No one can be entirely certain, but most studies point in the direction of "yes", for instance
The testing, conducted by the US Food and Drug Administration (FDA), ultimately covered more than 100 drugs, prescription and over-the-counter. The results showed that about 90% of them were safe and effective as far as 15 years past their original expiration date.
For a more recent study of the same issue see Cantrell et al.
The Shelf-Life Extension Program (SLEP) checks long-term stability of federal drug stockpiles. Eighty-eight percent of 122 different drugs stored under ideal environmental conditions had their expiration dates extended more than 1 year, with an average extension of 66 months and a maximum extension of 278 months.
In our data set, 12 of 14 medications retained full potency for at least 336 months, and 8 of these for at least 480 months. Given our inability to confirm ideal storage conditions for our samples, our results support the effectiveness of broadly extending expiration dates for many drugs, the efficacy of which has been demonstrated by SLEP in a more controlled fashion.

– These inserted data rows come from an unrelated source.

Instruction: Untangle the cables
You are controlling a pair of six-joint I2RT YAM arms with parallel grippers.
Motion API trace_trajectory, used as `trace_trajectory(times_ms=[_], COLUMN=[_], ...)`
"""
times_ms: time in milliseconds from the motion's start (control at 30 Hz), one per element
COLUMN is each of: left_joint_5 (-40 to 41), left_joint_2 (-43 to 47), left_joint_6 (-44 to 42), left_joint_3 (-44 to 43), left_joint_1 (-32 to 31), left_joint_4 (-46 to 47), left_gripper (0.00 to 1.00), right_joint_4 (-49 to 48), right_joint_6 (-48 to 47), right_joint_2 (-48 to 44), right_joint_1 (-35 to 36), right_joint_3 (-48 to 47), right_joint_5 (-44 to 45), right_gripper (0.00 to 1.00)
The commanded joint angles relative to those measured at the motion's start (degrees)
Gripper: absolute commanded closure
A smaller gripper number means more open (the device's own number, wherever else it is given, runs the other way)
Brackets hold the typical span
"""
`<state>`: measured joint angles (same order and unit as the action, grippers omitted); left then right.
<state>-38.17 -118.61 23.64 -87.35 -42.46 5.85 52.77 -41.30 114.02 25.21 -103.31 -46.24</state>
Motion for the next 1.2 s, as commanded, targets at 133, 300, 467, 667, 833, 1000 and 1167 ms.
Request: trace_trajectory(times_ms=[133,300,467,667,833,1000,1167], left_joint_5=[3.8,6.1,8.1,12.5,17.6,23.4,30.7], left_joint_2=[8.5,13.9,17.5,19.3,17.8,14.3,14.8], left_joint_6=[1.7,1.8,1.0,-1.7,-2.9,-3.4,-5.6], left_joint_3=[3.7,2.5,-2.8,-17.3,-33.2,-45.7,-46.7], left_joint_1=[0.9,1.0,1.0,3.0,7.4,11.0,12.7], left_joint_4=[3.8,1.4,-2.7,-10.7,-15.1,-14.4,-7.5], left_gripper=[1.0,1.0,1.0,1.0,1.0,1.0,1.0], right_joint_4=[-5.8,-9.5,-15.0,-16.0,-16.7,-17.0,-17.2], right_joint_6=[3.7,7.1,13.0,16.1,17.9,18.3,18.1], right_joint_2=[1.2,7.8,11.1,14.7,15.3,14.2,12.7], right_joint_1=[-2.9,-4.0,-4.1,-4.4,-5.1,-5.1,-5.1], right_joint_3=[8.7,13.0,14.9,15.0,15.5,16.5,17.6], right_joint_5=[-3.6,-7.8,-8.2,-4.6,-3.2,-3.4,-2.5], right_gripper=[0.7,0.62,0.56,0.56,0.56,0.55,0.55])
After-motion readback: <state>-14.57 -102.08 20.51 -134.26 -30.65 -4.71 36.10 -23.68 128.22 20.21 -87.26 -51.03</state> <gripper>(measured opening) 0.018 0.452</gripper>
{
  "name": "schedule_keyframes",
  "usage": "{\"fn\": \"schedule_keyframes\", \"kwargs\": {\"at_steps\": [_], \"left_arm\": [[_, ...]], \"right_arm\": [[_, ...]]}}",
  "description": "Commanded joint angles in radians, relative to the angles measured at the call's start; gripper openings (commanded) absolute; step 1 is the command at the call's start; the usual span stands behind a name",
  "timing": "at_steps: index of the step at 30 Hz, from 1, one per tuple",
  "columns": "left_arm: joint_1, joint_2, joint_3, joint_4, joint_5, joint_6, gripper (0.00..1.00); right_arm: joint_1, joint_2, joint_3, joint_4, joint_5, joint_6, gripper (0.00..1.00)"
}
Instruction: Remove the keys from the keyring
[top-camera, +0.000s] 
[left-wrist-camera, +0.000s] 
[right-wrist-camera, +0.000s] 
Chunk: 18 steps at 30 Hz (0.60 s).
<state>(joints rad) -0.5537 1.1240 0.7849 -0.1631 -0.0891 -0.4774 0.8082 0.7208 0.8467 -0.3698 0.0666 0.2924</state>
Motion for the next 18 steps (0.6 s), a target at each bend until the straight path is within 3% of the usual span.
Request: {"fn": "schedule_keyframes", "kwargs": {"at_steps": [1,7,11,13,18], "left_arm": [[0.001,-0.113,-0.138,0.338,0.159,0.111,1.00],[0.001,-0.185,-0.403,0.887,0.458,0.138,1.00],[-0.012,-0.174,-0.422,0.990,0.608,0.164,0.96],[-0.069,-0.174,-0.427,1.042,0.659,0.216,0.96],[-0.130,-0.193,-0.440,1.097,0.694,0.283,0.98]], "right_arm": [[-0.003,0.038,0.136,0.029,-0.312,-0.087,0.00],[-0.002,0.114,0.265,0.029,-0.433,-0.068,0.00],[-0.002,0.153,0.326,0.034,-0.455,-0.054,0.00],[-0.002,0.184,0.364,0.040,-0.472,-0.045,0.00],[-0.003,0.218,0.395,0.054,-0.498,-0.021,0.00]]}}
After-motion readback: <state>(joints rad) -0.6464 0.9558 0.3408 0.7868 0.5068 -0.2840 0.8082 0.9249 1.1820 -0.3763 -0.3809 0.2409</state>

One (exceptional) fact to note in the latter paper is that aspirin withstood really poorly the test of time: out of 226mg declared, only 1.5mg remained, but this was after a really long time; all drugs tested by Cantrell et al. had expired "28 to 40 years prior to analysis". The first article I mentioned has a more optimistic take on recently expired aspirin:
However, Chris Allen, a vice president at the Bayer unit that makes aspirin, said the dating is "pretty conservative"; when Bayer has tested 4-year-old aspirin, it remained 100% effective, he said. So why doesn't Bayer set a 4-year expiration date? Because the company often changes packaging, and it undertakes "continuous improvement programs," Mr. Allen said. Each change triggers a need for more expiration-date testing, and testing each time for a 4-year life would be impractical. Bayer has never tested aspirin beyond 4 years, Mr. Allen said. But Jens Carstensen has. Dr. Carstensen, professor emeritus at the University of Wisconsin's pharmacy school, who wrote what is considered the main text on drug stability, said, "I did a study of different aspirins, and after 5 years, Bayer was still excellent. Aspirin, if made correctly, is very stable.